Collected data.
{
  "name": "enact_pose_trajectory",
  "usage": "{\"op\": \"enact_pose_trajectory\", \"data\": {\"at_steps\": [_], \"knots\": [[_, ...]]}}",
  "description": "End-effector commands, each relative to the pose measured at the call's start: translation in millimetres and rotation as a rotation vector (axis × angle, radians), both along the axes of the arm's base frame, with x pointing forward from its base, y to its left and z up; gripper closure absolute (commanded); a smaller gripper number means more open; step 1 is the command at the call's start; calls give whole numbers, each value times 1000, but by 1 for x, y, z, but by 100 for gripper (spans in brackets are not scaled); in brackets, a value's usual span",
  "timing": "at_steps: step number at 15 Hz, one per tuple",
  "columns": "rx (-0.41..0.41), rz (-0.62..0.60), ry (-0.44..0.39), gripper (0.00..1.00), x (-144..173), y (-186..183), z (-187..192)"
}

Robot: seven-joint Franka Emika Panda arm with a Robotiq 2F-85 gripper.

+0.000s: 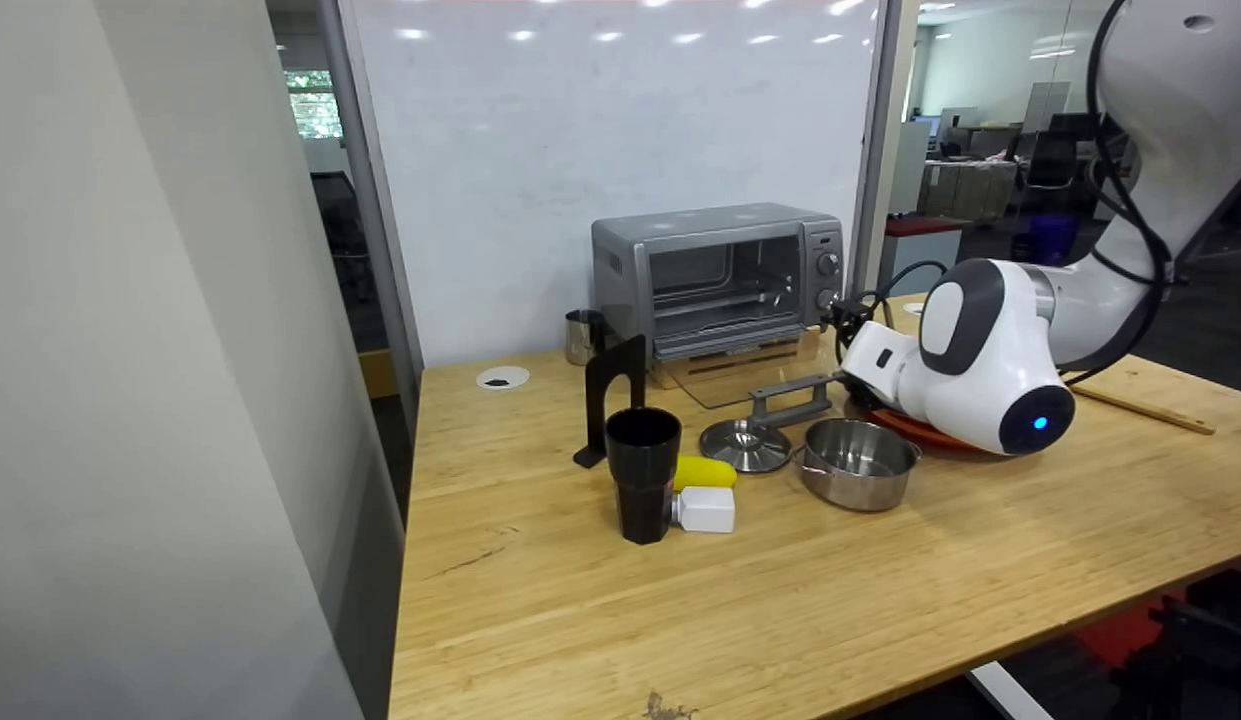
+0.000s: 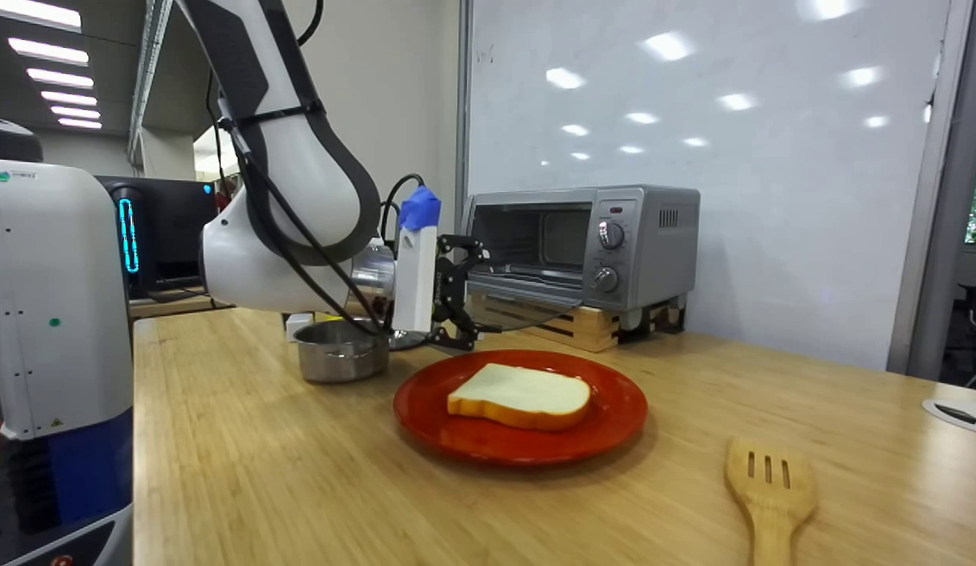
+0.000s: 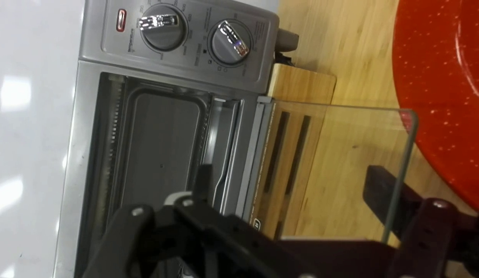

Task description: Close the toaster oven

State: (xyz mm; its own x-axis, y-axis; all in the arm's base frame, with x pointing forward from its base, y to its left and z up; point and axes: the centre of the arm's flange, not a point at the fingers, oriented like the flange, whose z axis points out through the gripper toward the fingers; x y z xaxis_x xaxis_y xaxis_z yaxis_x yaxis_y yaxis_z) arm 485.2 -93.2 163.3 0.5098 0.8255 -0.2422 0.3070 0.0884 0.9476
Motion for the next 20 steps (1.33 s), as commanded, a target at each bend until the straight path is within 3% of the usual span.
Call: {"op": "enact_pose_trajectory", "data": {"at_steps": [1,12,20], "knots": [[-1,0,-2,0,1,0,0],[-2,0,-3,0,2,0,0],[6,37,-60,0,3,10,3]]}}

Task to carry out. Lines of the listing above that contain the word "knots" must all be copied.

Task answer.
  "usage": "{\"op\": \"enact_pose_trajectory\", \"data\": {\"at_steps\": [_], \"knots\": [[_, ...]]}}",
Call: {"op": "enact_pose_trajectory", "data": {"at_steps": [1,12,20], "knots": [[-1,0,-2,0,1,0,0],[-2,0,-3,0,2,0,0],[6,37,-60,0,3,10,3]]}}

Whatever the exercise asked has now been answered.